Anu is all sentimental these days. I mean, she wasn't until last year. Now she wants to talk to her Ajji everyday, she uses the quilt my mother made because it reminds her of Ajji. In the past she's been ruthless about giving away her old dresses but recently I asked her about the silk dress my mother had stitched for her and she pouted her and said, "Let it be, I want it". She's growing really tall and I said it wouldn't fit. She said no, she couldn't part with it because it was Ajji's gift for her.



I bought a dress for V from Bandhej. I've always wanted to buy one but had never dared till now. But it was so much easier to buy one for V; I didn't even look at the price tag and it just felt so good!

Wednesday, April 3, 2019

Feeling the Heat

The heat is stifling. I can't think straight without the fan on. And if I happen to come across things like "Bangalore has a pleasant summer", the body heats up by a few notches.
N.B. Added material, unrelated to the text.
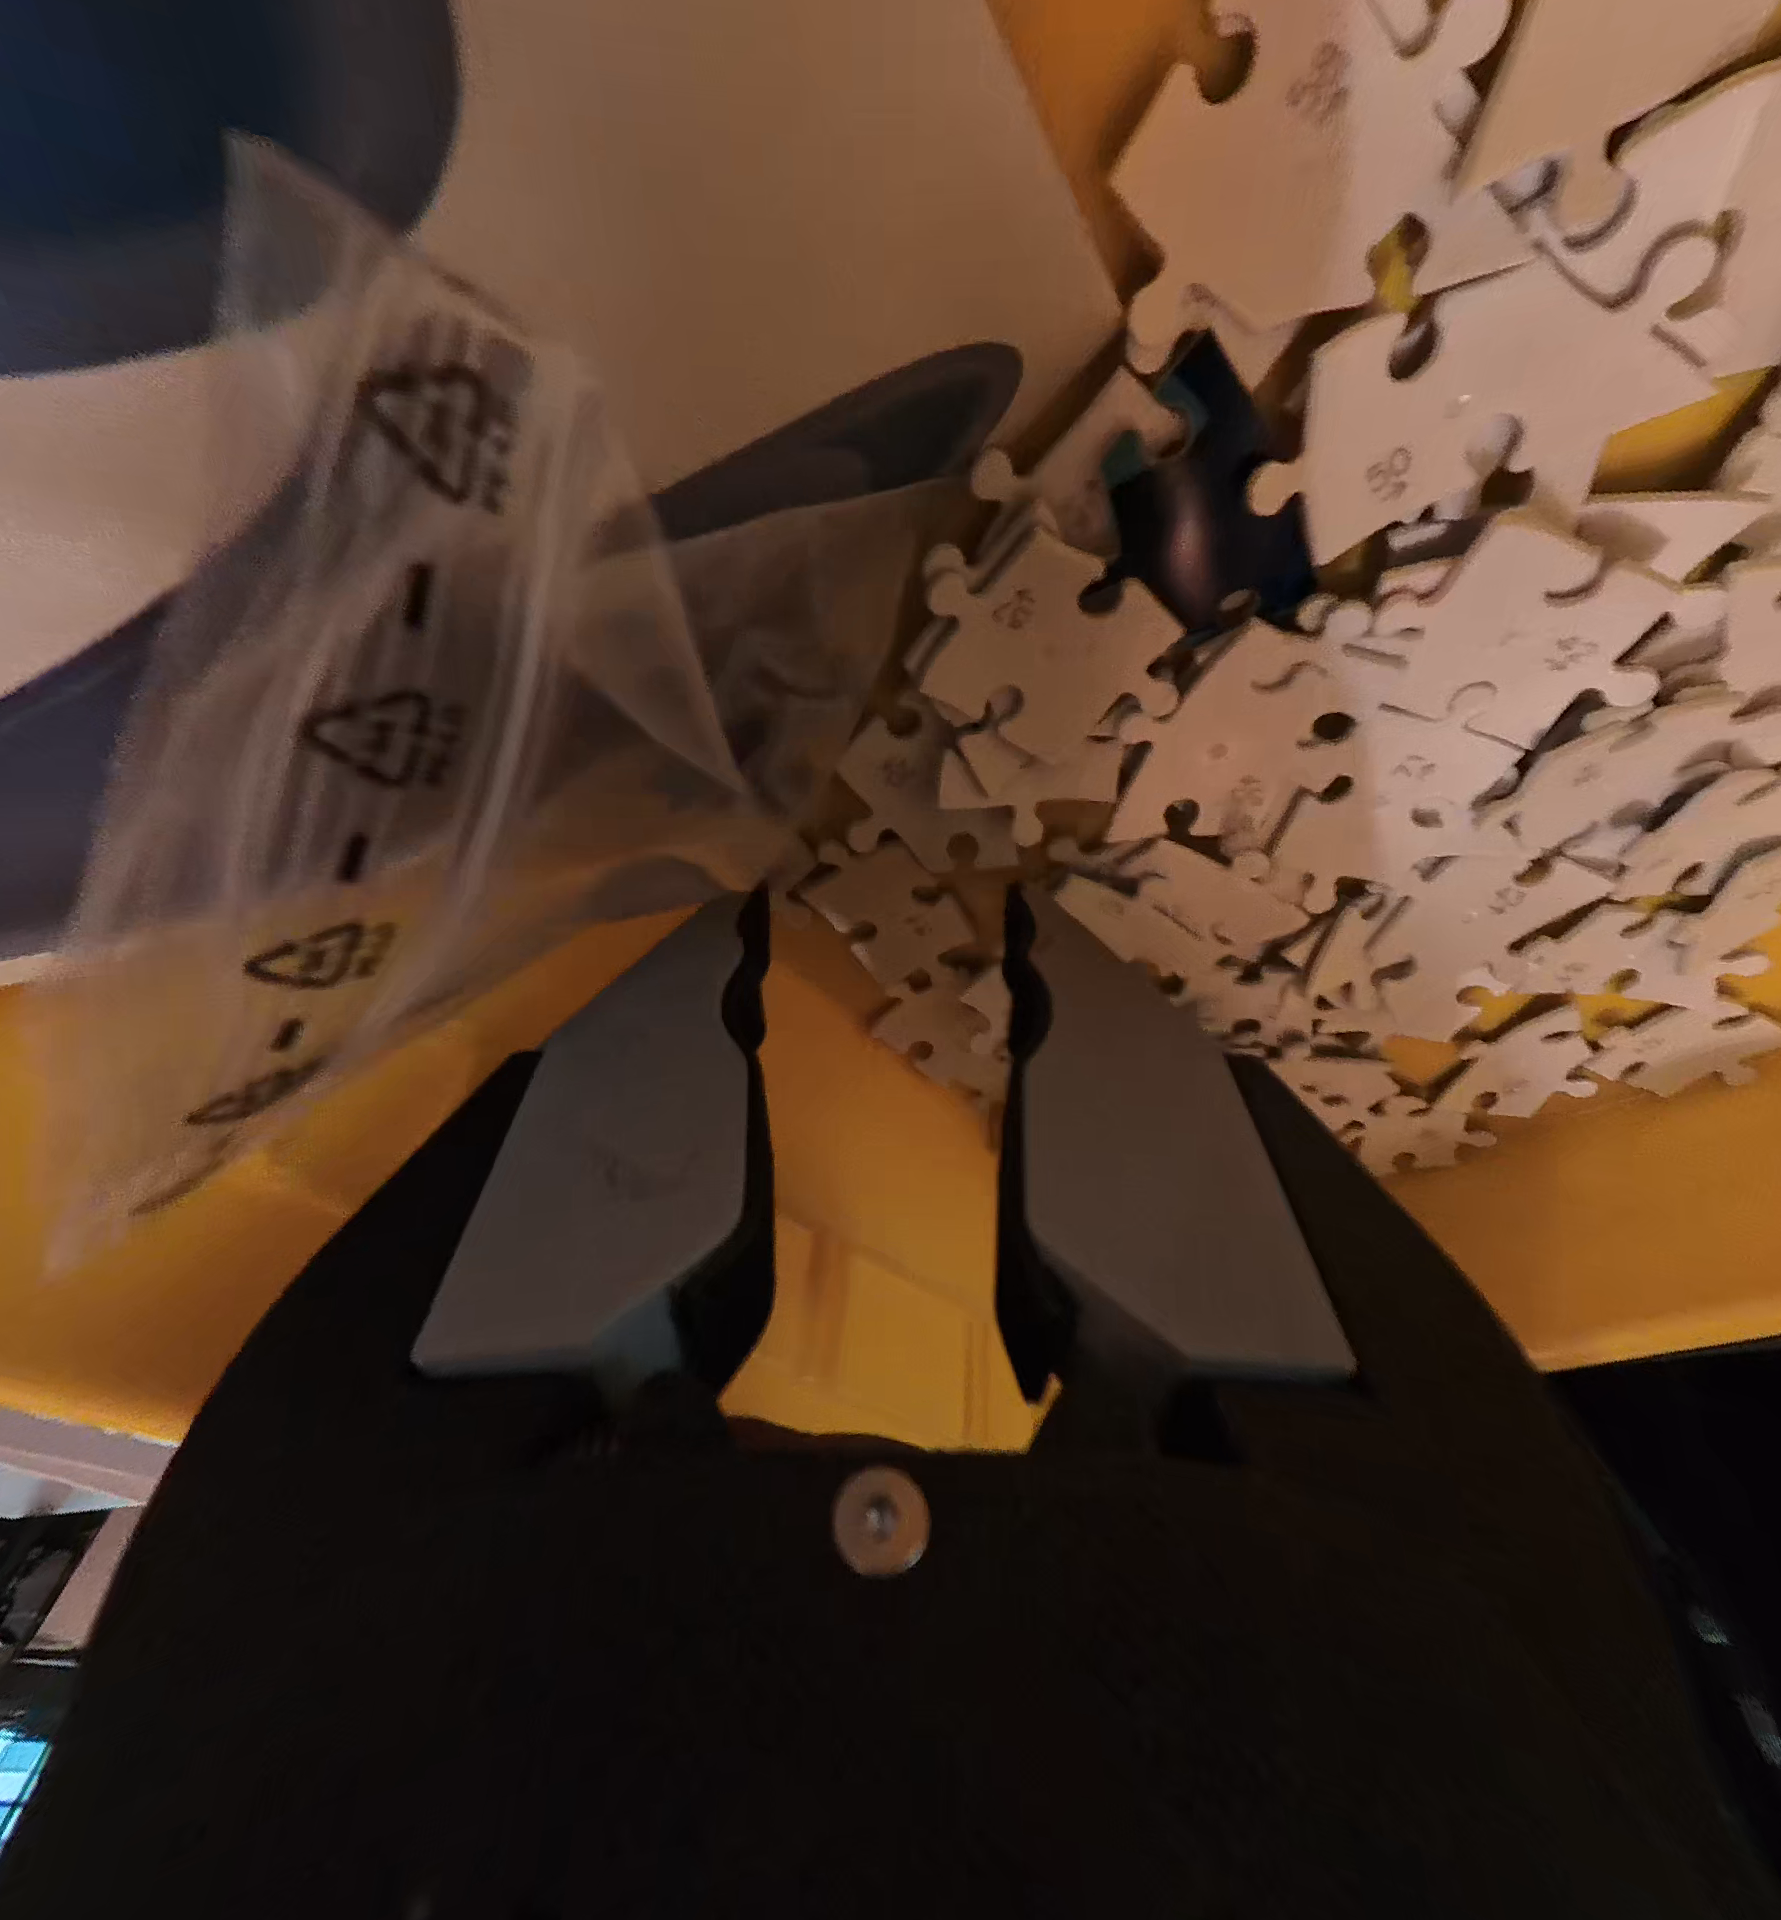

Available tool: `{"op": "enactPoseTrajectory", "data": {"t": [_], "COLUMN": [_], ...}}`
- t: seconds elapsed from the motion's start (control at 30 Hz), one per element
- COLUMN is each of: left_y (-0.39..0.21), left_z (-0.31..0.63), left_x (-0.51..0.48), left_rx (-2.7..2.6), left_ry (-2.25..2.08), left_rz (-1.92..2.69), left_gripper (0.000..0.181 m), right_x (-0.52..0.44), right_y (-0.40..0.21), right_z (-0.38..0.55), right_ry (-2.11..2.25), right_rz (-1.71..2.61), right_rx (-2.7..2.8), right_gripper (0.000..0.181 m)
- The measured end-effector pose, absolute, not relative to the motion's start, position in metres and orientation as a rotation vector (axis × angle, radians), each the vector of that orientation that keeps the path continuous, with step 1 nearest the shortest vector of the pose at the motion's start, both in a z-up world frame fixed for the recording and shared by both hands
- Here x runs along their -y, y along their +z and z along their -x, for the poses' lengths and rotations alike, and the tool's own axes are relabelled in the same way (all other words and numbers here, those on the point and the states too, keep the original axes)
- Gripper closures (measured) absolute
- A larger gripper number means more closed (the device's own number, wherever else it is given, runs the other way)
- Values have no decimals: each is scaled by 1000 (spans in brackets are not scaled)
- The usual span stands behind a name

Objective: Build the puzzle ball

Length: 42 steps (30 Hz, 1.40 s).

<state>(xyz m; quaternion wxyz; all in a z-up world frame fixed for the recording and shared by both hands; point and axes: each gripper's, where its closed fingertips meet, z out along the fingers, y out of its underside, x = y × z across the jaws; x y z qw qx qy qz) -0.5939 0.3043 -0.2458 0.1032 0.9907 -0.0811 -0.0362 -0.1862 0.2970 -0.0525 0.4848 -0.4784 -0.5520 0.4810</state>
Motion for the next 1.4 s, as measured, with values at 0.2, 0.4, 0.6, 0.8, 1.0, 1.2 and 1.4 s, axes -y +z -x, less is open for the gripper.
{"op": "enactPoseTrajectory", "data": {"t": [0.2,0.4,0.6,0.8,1.0,1.2,1.4], "left_y": [-247,-247,-246,-247,-247,-226,-209], "left_z": [580,587,587,582,582,584,574], "left_x": [-290,-295,-298,-296,-296,-305,-302], "left_rx": [269,198,162,166,172,288,459], "left_ry": [-84,-94,-109,-118,-132,-239,-362], "left_rz": [-2865,-2892,-2952,-3035,-3061,-3091,-3102], "left_gripper": [110,127,140,162,162,181,181], "right_x": [-287,-283,-278,-272,-271,-273,-272], "right_y": [-43,-32,-25,-20,-20,-23,-18], "right_z": [181,174,170,165,163,161,157], "right_ry": [1198,1226,1218,1219,1245,1225,1217], "right_rz": [1120,1086,1057,1015,1013,1024,1001], "right_rx": [1341,1309,1301,1287,1279,1279,1266], "right_gripper": [126,130,132,138,139,139,139]}}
MN and NS have both resigned and will be gone by May 1st week. I've had both of them with me for what seems like an eternity and to say that I'll miss them badly also seems hackneyed and inadequate. The truth is that I've been expecting it for more than a year now. 

Tuesday, April 2, 2019

Remains of the Day

Back when I had just started in the industry, a senior colleague of mine had once told me that I should've been a model and that I was in the wrong profession. Some of us had gone on a trek and I was happily jumping from the rocks and showing off my climbing skills when he had said it, quite out of the blue. I was taken aback and didn't know how to respond. I wasn't sure how to take it; did he mean I wasn't doing my job well or was he complimenting me on my looks, which I considered nothing? The suggestion had annoyed me for some days.


These days, when I have trouble answering the question of what I'm doing, I look back and wonder if I should've chosen another profession. At any point in these years. But I've never been seriously talented at anything and all my dreams have been more like fantasies; coconut farming, becoming a detective or joining a theatre group and touring places...I've never even taken a step in their direction. May be the only consolation is that I can't regret anything.

Monday, April 1, 2019

Feeling Foolish

It was a couple of years ago, when I used to go walking to work. I was a little earlier than usual and I saw a guy walking in front of me, with a vegetable bag in each hand. He looked my father's age and I was in the mood to be useful. So I said hello, I'm going in the same direction, I can carry one of your bags for as much distance as I can. He initially said no, he didn't want to trouble me but when I said it was nothing, handed me one of the bags quite happily. We walked on, I found that he had retired the previous year from HAL after almost 40 years of service, told him about my academic background and my work etc. He was proud of his work and he was sorry for the entire IT crowd(PSU guys always are.).He was comparing the two sectors when a scooter stopped in front of us. There were a young man and woman on it and they addressed my companion loudly. I guess the guy was his son.The conversation was in MalayaLam and I felt like an invisible person but I could figure from the tone and the brows that they were displeased with something. My companion looked embarrassed, told me he would manage from there and took the bag from me without meeting my eye. I walked on, feeling confused and also a little sorry for the old man.

I felt stupid for some time that I may have put him in trouble but by the time I reached office, I was damn angry. There was only one way to get it off my chest - I poured it out in front of Rajani.Today somehow felt foolish again and I missed her.